Only lines holding the word "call" are needed; copy each of them from the material.

|---|

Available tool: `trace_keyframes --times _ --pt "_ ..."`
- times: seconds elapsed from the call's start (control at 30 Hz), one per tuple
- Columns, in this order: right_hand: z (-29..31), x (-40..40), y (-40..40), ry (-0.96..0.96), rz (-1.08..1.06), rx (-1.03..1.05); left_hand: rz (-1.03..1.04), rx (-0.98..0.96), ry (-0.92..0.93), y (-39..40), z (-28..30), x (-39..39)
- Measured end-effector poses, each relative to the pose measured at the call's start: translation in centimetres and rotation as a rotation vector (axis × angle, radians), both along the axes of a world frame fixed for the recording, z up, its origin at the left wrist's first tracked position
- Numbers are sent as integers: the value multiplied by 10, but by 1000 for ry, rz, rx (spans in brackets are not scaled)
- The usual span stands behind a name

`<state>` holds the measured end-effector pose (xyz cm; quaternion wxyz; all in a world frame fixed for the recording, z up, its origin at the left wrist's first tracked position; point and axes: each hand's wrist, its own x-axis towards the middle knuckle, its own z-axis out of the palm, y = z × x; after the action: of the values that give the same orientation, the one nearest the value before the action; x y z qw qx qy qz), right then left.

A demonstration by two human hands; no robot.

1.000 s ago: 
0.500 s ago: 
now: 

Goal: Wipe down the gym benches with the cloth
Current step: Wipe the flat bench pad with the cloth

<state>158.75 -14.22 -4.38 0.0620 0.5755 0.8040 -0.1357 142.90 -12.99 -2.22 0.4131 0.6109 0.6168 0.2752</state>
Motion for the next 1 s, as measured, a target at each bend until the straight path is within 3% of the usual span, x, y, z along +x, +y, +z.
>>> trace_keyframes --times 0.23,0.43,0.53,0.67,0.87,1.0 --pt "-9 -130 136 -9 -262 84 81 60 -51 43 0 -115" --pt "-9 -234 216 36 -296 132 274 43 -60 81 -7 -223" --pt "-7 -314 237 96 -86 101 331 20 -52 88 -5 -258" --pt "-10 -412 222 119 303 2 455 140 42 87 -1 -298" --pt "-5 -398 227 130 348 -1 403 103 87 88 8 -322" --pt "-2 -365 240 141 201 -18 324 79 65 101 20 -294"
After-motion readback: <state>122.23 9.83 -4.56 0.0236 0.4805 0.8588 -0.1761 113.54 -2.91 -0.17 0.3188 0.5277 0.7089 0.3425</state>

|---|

* WRITTEN RESPONSE *
- times: seconds elapsed from the call's start (control at 30 Hz), one per tuple
- Measured end-effector poses, each relative to the pose measured at the call's start: translation in centimetres and rotation as a rotation vector (axis × angle, radians), both along the axes of a world frame fixed for the recording, z up, its origin at the left wrist's first tracked position

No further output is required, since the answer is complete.